**Collected data:**
>>>

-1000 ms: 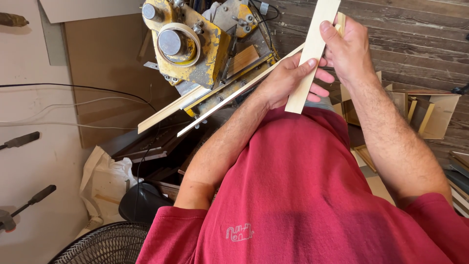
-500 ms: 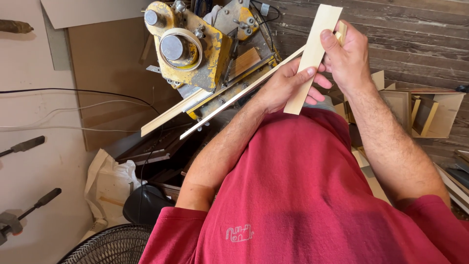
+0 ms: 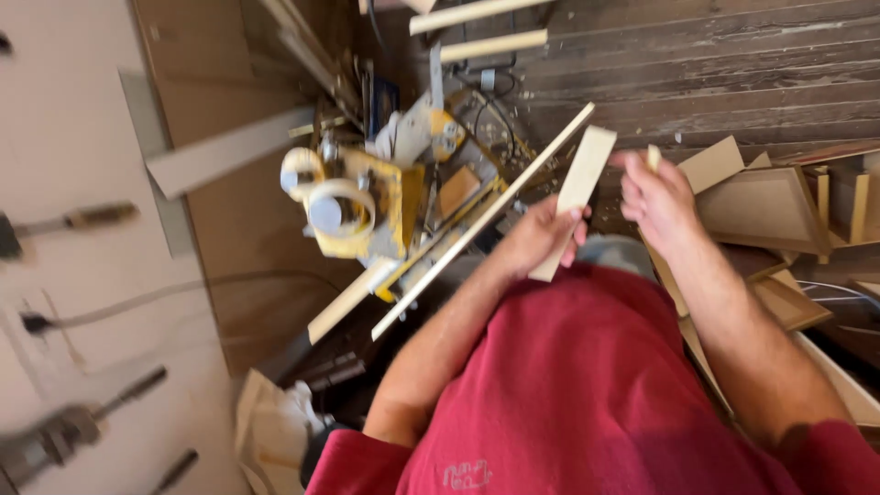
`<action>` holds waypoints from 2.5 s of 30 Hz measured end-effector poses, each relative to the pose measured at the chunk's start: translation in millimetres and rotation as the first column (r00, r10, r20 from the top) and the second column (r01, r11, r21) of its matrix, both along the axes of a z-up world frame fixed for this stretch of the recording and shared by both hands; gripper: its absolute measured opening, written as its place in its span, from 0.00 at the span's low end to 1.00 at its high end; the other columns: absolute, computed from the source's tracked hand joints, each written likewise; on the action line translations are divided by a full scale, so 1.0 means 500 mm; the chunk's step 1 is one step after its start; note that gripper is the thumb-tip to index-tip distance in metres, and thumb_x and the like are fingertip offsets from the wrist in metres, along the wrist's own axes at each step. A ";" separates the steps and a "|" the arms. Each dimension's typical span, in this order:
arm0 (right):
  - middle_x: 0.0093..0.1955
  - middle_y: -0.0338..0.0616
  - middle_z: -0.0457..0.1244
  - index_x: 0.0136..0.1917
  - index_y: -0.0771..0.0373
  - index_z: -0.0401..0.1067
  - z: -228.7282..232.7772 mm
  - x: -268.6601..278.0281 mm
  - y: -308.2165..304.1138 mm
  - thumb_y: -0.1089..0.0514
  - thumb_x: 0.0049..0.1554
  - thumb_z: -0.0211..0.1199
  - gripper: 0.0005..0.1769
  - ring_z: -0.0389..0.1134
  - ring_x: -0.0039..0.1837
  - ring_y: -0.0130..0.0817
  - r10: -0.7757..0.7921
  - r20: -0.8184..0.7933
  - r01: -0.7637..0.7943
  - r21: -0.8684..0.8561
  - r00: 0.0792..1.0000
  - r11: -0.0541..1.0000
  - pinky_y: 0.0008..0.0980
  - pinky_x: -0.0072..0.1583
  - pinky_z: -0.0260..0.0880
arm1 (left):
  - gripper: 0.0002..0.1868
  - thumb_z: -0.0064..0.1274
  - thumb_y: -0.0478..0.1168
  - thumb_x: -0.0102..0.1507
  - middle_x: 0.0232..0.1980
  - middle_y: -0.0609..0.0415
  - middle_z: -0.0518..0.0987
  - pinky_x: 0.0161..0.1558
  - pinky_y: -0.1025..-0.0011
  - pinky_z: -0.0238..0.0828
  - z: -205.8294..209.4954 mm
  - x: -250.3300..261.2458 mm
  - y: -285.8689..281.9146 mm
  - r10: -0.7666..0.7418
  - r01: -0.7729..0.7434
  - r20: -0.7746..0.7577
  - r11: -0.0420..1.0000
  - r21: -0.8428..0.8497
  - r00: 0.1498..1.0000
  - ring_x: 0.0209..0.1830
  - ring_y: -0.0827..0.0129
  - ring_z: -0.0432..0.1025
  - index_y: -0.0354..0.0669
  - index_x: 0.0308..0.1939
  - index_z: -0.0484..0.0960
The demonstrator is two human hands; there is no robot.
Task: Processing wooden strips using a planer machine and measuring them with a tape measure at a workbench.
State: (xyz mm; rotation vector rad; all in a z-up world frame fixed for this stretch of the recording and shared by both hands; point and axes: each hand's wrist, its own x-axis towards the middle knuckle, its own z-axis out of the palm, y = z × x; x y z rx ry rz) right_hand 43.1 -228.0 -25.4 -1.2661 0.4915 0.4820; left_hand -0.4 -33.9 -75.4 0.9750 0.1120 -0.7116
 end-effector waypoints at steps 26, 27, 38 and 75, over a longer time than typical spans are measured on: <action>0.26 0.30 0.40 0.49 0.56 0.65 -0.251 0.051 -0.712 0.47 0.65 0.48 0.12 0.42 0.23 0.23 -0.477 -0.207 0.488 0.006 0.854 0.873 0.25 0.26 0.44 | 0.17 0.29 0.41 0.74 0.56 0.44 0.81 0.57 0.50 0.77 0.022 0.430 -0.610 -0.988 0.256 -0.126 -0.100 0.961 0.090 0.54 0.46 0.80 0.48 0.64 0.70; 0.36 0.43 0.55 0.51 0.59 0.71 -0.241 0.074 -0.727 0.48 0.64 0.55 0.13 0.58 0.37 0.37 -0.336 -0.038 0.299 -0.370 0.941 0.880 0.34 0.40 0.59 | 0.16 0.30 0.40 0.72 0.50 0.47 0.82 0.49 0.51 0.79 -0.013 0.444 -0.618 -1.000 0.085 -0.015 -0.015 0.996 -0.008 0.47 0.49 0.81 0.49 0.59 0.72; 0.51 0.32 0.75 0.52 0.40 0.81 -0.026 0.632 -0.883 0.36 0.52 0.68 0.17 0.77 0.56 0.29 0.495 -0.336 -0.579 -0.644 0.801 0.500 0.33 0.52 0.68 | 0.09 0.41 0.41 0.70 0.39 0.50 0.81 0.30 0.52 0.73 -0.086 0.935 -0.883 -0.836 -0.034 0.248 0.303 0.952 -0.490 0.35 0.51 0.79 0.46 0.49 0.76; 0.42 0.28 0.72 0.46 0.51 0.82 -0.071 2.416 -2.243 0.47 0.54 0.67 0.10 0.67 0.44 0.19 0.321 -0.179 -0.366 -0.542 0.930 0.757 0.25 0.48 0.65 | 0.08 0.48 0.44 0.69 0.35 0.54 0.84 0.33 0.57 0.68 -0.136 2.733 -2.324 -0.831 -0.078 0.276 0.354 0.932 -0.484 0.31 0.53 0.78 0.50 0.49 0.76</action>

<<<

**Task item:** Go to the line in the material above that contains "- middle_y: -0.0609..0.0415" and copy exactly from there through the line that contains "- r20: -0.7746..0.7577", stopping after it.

**Answer box:**
  - middle_y: -0.0609..0.0415
  - middle_z: -0.0518..0.0987
  - pinky_x: 0.0161..0.1558
  - pinky_y: -0.1025..-0.0011
  - pinky_z: -0.0238..0.0828
  - z: -205.8294..209.4954 mm
  - x: -250.3300..261.2458 mm
  - y: -285.8689..281.9146 mm
  - r10: -0.7666..0.7418
  - r01: -0.7729..0.7434
  - r20: -0.7746..0.7577

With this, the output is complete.